York Theatre Royal, June 25
York Light Opera Company have produced a show that’s a little different. Avenue Q has been around on Broadway since 2003 and has transferred all over the world.
Its creators have moved onto such projects as The Book of Mormon and the latest Disney juggernaut Frozen. I actually saw it on Broadway about five years. There it was amazing, but will this production impress me as much?
In essence this is a tale of a group of friends in New York, all living on the titular Avenue Q. But here is where the twist kicks in; all but three of the characters are puppets.
Yes, puppets, like Sesame Street (although legally nothing to do with Muppets or Sesame Street!).
This show is unique among puppet shows in that the puppeteers are on stage with the puppets. The only concession to them hiding is that they wear all black.
This may sound distracting but I found that it added to the show, it doesn’t take long before you don’t really notice the actors.
Our nominal hero is Princeton, a recent graduate who very quickly discovers that his BA in English is pretty worthless (don’t I know it?!), who meets and falls for Kate Monster, a sweet natured teaching assistant who happens to be a monster (a cute and cuddly one).
Avenue Q is populated by such characters as Rod and Nicky – a closeted gay banker and his layabout roommate – comedian Brian and his other half, Japanese therapist Christmas Eve.
Not to mention Trekkie Monster, who gets the catchiest of all the songs in the show. You will know it when you hear it…
I haven’t even told you about Gary Coleman yet: yes, that Gary Coleman, former child star of Different Strokes. He is the superintendent of their buildings, having hit on hard times.
Here Coleman is played by Lauren Charlton-Mathews, ably continuing the tradition of having the character played by a woman.
The cast in general dealt with the complicated issue of acting and puppetry very well. The standout for me was Alexa Chaplin as Kate Monster, who gave Kate the required personality while also adding subtle human touches acting alongside her.
I was also particularly impressed by Richard McDonald playing Nicky, a puppet who could have very easily just been Ernie, but excellent voice and puppet work kept that from happening.

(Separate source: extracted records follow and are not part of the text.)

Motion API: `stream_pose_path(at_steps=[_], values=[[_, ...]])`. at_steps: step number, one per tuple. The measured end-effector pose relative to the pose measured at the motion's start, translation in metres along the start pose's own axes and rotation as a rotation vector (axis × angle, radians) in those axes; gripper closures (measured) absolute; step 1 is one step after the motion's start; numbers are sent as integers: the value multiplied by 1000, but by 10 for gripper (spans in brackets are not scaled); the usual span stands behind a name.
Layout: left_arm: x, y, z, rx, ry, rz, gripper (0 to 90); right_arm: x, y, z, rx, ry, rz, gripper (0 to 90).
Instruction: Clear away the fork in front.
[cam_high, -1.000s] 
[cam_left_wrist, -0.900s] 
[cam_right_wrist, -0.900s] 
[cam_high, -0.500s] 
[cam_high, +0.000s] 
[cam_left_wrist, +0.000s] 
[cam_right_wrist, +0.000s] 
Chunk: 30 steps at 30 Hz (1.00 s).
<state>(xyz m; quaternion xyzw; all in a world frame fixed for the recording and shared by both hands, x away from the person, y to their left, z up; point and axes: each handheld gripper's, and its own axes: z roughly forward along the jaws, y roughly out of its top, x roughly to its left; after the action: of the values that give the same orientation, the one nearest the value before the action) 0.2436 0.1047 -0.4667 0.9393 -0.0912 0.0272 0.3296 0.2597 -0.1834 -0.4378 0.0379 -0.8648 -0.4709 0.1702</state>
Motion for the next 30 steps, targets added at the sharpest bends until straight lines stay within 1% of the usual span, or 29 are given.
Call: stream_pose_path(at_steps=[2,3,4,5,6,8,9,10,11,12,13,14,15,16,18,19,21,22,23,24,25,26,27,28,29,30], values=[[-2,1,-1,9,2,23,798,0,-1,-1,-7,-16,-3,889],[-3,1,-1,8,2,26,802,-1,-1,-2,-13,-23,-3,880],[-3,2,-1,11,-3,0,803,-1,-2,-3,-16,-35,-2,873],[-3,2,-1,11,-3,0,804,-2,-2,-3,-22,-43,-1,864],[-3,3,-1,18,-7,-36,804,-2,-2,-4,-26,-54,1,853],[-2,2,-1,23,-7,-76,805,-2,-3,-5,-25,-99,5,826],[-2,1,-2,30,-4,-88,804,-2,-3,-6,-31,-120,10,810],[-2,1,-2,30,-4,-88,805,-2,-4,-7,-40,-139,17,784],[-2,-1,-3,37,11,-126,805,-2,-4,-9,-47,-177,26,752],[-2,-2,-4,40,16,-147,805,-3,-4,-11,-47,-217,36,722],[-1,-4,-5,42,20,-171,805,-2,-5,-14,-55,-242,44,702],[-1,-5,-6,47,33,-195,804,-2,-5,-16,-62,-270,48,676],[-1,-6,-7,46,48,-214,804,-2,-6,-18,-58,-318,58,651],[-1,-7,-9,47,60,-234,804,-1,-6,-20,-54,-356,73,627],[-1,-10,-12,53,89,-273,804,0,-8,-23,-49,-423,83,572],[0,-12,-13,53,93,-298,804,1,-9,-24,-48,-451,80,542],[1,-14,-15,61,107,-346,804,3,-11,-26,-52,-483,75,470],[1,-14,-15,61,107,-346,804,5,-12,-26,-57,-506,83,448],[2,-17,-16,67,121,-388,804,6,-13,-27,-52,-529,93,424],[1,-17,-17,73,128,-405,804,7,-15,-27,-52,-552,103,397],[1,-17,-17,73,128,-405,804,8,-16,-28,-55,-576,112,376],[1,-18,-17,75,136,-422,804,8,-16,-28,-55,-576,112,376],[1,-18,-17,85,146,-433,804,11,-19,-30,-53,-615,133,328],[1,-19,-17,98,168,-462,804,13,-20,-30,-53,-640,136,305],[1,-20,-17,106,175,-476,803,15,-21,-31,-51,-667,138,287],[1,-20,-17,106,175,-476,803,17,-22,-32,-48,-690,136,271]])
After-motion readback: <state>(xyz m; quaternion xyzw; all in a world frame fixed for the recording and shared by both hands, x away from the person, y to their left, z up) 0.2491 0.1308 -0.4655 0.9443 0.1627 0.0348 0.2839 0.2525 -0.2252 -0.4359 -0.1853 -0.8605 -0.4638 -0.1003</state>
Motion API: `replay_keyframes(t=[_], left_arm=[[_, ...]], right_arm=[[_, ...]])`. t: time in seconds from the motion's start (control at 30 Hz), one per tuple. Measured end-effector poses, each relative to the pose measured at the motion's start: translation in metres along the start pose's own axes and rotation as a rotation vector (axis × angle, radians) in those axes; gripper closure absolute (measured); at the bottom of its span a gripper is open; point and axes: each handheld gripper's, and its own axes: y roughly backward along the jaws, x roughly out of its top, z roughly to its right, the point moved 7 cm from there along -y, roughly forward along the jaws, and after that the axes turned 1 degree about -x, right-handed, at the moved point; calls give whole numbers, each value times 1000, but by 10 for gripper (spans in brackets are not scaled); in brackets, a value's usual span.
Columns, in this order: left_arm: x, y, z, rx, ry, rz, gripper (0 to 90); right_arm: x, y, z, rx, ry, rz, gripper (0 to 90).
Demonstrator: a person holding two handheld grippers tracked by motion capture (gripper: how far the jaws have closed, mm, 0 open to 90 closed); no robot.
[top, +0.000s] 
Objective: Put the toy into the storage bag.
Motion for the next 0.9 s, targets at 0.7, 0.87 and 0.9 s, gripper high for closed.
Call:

The only major flaw of this production came from the crew. Unfortunately, several lighting cues were missed and there were a couple of microphone issues. I am nit-picking here, but the actors deserved better.
In short, Avenue Q is not a show to take the kids to, but I did see several older members of the audience chuckling away at songs such as The Internet Is For Porn and Everyone’s A Little Bit Racist.
A consistently funny, well-acted and surprisingly sweet show, which probably won’t show up York again anytime soon.
Definitely see it while you have the chance!